Lecture 8 - Death and Dying Flashcards
What is the culture about dying in the US?
It’s not something to be talked about, it’s to be avoided rather than a natural part of life.
It’s seen as a failure of our medical care and reflects negatively on the physician.
What did Dr. Kubler-Ross feel about death?
That modern technology was to blame for the increase fear of death and dying.
It’s opposite to our cultures defining values like youth, progress, and achievement.
What is thanatology?
The study of death and dying.
What is the belief about dying that many physicians hold?
That death is to be fought and avoided at all costs.
What are the stages of death/illness? What is the order?
Denial, anger, bargaining, depression, and acceptance.
No sequence of stages has been established.
What stage is a person in late in life? Describe each component.
Integrity vs. Despair
Despair: loss of hope, sense that life is meaningless, fear of death.
Integrity: satisfaction of productive life, enjoys fruits of one’s labors, acceptance of life cycle, acceptance of death.
What are characteristics of the end of life in the US?
Treatment often more intense than pts and family want.
Pts not dying where they want to die.
Care is fragmented.
Where do people WANT to die? Where do they actually die (these are in parenthesis)?
Home : 60-70% (34%)
Hospital: 20-40% (25%)
Nursing home: 0% (28%)
46% of families of patients who died in the hospital reported dissatisfaction with what?
Symptom control, level of participation in the decision making process, and communication with clinicians.
Why is death considered a failure on the part of the provider?
Due to the fear of missing a “treatable” problem.
Poor training in end-of-life care communication and decision making.
Fear of ethical or religious impropriety.
Fear of litigation.
What are difficulties that the patient and family face with approaching death?
Difficulty accepting death.
Over-expectations regarding the effectiveness of medical care.
Failure to participate in advance care planning discussions.
Fear of dying at home and fear of giving up.
What are system based forces that come into play in terms of death?
Increased # hospital bends = increased hospital deaths.
Lack of structure to support excellent end of life care in all settings.
Advances in life prolonging treatment for many illnesses.
What is palliative medicine and what does it emphasize?
Care for patients with serious illnesses.
Emphasized quality of life involving the physical, psychological, spiritual, and social aspects of the pts well-bring.
Works with pts other providers.
What is hospice?
A care plan that focuses on comfort as the primary goal vs care.
Support for pts and families nearing end of life.
Is an insurance benefit.
What is the criteria for hospice admission?
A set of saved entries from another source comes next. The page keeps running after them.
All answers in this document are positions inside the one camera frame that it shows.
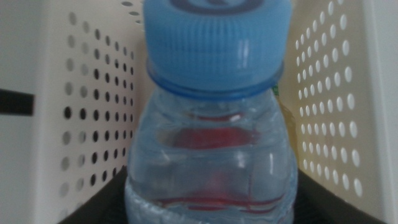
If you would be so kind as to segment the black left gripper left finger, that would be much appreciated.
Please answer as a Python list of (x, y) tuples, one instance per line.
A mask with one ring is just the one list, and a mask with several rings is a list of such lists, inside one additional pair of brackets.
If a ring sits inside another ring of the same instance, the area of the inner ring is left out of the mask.
[(124, 205), (127, 170), (123, 167), (95, 196), (61, 224), (128, 224)]

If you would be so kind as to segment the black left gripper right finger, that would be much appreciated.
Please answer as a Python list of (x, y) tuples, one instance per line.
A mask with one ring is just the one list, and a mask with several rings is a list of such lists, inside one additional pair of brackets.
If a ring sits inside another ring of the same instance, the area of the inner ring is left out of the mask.
[(340, 199), (302, 171), (294, 205), (294, 224), (385, 224)]

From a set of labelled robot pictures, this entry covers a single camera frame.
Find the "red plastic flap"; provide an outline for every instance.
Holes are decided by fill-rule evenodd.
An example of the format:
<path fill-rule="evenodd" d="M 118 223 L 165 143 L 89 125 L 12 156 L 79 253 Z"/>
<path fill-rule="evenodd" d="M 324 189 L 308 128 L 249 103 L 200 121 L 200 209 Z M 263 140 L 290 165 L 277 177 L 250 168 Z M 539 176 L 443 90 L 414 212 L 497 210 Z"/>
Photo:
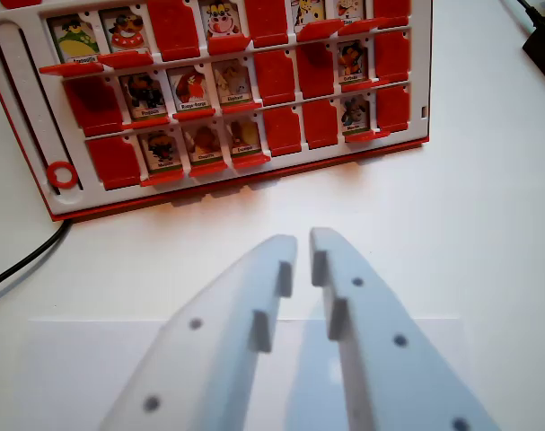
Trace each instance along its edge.
<path fill-rule="evenodd" d="M 408 79 L 409 39 L 402 31 L 388 31 L 374 36 L 375 69 L 380 78 L 390 82 Z"/>
<path fill-rule="evenodd" d="M 302 151 L 300 119 L 289 106 L 265 110 L 264 128 L 272 156 Z"/>
<path fill-rule="evenodd" d="M 104 67 L 101 63 L 63 63 L 62 65 L 39 67 L 39 72 L 44 75 L 56 75 L 70 78 L 79 75 L 97 74 L 102 72 Z"/>
<path fill-rule="evenodd" d="M 268 163 L 270 158 L 263 153 L 244 155 L 243 157 L 234 157 L 233 165 L 237 169 L 253 168 L 254 166 L 260 166 L 261 164 Z"/>
<path fill-rule="evenodd" d="M 86 136 L 122 130 L 122 113 L 117 97 L 100 76 L 71 79 L 63 85 L 76 122 Z"/>
<path fill-rule="evenodd" d="M 408 25 L 411 13 L 411 0 L 374 0 L 374 17 L 390 18 L 381 29 Z"/>
<path fill-rule="evenodd" d="M 19 7 L 34 6 L 41 3 L 42 0 L 1 0 L 1 4 L 7 9 L 18 9 Z"/>
<path fill-rule="evenodd" d="M 148 0 L 148 13 L 164 61 L 200 57 L 194 14 L 183 0 Z"/>
<path fill-rule="evenodd" d="M 221 160 L 220 162 L 202 164 L 200 166 L 192 166 L 190 177 L 199 177 L 200 175 L 208 175 L 210 173 L 218 173 L 228 169 L 228 165 Z"/>
<path fill-rule="evenodd" d="M 142 121 L 135 121 L 129 124 L 123 124 L 123 130 L 130 130 L 132 128 L 153 128 L 154 126 L 161 126 L 168 124 L 171 121 L 168 117 L 160 117 L 158 119 L 143 119 Z"/>
<path fill-rule="evenodd" d="M 372 88 L 377 85 L 386 85 L 389 83 L 390 81 L 386 79 L 381 79 L 379 81 L 367 80 L 361 83 L 346 84 L 346 85 L 342 85 L 342 92 L 355 92 L 356 90 L 366 90 L 368 88 Z"/>
<path fill-rule="evenodd" d="M 376 119 L 382 131 L 398 132 L 408 128 L 409 92 L 402 85 L 378 90 Z"/>
<path fill-rule="evenodd" d="M 338 113 L 327 100 L 302 105 L 304 133 L 312 150 L 338 143 Z"/>
<path fill-rule="evenodd" d="M 238 103 L 233 106 L 223 106 L 222 107 L 222 113 L 223 114 L 234 114 L 236 112 L 244 112 L 246 110 L 257 110 L 258 108 L 262 108 L 262 103 L 258 102 L 250 102 L 250 103 Z"/>
<path fill-rule="evenodd" d="M 305 99 L 334 92 L 332 53 L 322 42 L 296 47 L 298 81 Z"/>
<path fill-rule="evenodd" d="M 344 22 L 339 19 L 309 22 L 296 35 L 296 40 L 298 42 L 307 42 L 327 39 L 343 26 Z"/>
<path fill-rule="evenodd" d="M 254 66 L 264 106 L 295 101 L 294 66 L 283 50 L 257 52 Z"/>
<path fill-rule="evenodd" d="M 338 30 L 338 35 L 346 36 L 348 34 L 366 33 L 376 27 L 383 27 L 389 21 L 388 18 L 372 18 L 370 20 L 360 20 L 351 22 L 350 24 Z"/>
<path fill-rule="evenodd" d="M 215 112 L 216 110 L 214 108 L 208 108 L 205 110 L 189 110 L 172 114 L 172 117 L 178 121 L 189 121 L 191 119 L 205 119 L 206 117 L 212 117 L 215 115 Z"/>
<path fill-rule="evenodd" d="M 208 38 L 208 54 L 217 56 L 229 52 L 244 51 L 249 43 L 251 43 L 251 38 L 247 38 L 241 33 L 220 38 Z"/>
<path fill-rule="evenodd" d="M 87 141 L 94 169 L 106 190 L 136 186 L 140 170 L 135 149 L 120 136 Z"/>
<path fill-rule="evenodd" d="M 244 0 L 254 48 L 288 43 L 284 0 Z"/>
<path fill-rule="evenodd" d="M 182 180 L 184 178 L 184 171 L 182 169 L 175 169 L 172 171 L 153 173 L 148 177 L 148 180 L 140 182 L 142 187 L 156 186 L 158 184 L 164 184 L 165 182 L 173 182 Z"/>
<path fill-rule="evenodd" d="M 150 52 L 119 51 L 112 54 L 103 54 L 96 57 L 101 63 L 113 69 L 126 69 L 129 67 L 151 65 L 153 56 Z"/>
<path fill-rule="evenodd" d="M 374 132 L 373 130 L 368 130 L 367 132 L 356 133 L 354 135 L 348 135 L 345 138 L 346 142 L 369 142 L 374 141 L 375 139 L 380 139 L 382 137 L 387 137 L 390 135 L 389 131 Z"/>

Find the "white paper sheet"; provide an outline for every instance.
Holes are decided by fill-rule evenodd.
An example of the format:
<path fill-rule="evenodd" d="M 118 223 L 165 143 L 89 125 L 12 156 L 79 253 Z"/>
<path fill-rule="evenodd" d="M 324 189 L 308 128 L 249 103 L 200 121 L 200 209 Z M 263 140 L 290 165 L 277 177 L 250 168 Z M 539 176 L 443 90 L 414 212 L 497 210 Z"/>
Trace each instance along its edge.
<path fill-rule="evenodd" d="M 458 319 L 418 324 L 470 384 Z M 118 397 L 162 321 L 31 321 L 22 350 L 13 429 L 91 431 Z M 338 345 L 324 321 L 279 321 L 261 355 L 245 431 L 347 429 Z"/>

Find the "screw hole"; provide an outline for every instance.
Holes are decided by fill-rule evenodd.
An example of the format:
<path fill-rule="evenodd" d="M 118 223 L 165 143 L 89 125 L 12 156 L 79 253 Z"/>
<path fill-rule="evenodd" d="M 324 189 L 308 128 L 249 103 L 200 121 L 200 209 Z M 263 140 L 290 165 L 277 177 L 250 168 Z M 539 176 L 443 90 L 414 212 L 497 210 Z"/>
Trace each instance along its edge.
<path fill-rule="evenodd" d="M 468 421 L 463 418 L 456 418 L 452 422 L 453 429 L 455 431 L 470 431 L 471 427 Z"/>
<path fill-rule="evenodd" d="M 161 406 L 161 401 L 158 397 L 151 395 L 145 400 L 145 404 L 143 405 L 143 408 L 146 412 L 150 413 L 152 411 L 158 410 L 158 408 Z"/>
<path fill-rule="evenodd" d="M 394 343 L 396 343 L 396 346 L 398 347 L 405 347 L 408 345 L 408 339 L 406 339 L 406 337 L 403 335 L 398 334 L 394 337 Z"/>
<path fill-rule="evenodd" d="M 198 328 L 202 326 L 202 319 L 195 317 L 194 319 L 190 321 L 189 326 L 192 330 L 197 330 Z"/>

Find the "red ring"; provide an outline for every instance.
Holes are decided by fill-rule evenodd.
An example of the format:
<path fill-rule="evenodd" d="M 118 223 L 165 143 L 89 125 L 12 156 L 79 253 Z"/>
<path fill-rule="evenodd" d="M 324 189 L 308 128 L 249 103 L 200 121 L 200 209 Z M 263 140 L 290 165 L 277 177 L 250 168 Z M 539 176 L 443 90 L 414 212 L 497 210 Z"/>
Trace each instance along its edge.
<path fill-rule="evenodd" d="M 67 182 L 61 182 L 57 179 L 57 169 L 66 169 L 71 172 L 71 179 Z M 47 168 L 47 178 L 51 185 L 59 189 L 71 189 L 78 182 L 78 174 L 75 167 L 69 162 L 53 162 Z"/>

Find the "black cable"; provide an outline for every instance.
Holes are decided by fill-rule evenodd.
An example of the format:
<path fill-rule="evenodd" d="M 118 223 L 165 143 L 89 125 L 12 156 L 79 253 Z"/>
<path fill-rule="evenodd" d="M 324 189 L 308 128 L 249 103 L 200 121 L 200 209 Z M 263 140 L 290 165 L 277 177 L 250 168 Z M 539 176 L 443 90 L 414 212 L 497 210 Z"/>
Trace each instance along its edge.
<path fill-rule="evenodd" d="M 31 262 L 33 262 L 38 256 L 48 250 L 53 244 L 60 240 L 63 236 L 66 235 L 69 228 L 71 227 L 72 222 L 70 220 L 65 220 L 57 229 L 53 236 L 48 238 L 37 250 L 31 253 L 29 256 L 25 257 L 23 260 L 15 263 L 9 269 L 7 269 L 3 274 L 0 274 L 0 283 L 5 281 L 8 277 L 13 275 L 15 272 L 23 269 Z"/>

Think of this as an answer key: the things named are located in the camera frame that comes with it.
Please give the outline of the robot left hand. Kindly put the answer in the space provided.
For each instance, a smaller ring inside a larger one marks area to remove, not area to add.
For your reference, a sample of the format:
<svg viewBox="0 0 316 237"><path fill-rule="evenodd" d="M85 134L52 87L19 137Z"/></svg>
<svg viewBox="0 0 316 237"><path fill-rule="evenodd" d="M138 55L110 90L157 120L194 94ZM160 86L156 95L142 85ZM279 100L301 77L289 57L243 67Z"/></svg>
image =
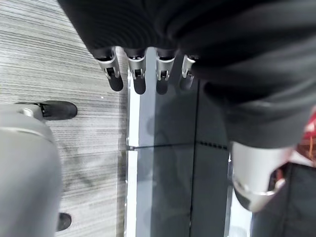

Recommendation of physician, life expectancy of 6mo or less if illness runs its normal course, no longer seeking cure, and a desire to stay out of the hospital.
What are the goals of hospice?
Treat the pt, not the disease.
Affirms life and regards dying as a normal process.
Emphasizes quality of life rather than length of life.
Addresses the pt and family’s medical, social, emotional, and spiritual needs.
Who are the core hospice team members?
Nurse, social worker, chaplain, volunteer coordinator, bereavement coordinator, pts personal physician, hospice medical director.
Where can hospice be provided?
Home, nursing facility, assisted living, hospital, residential hospice facility, prison, or wherever the pt is.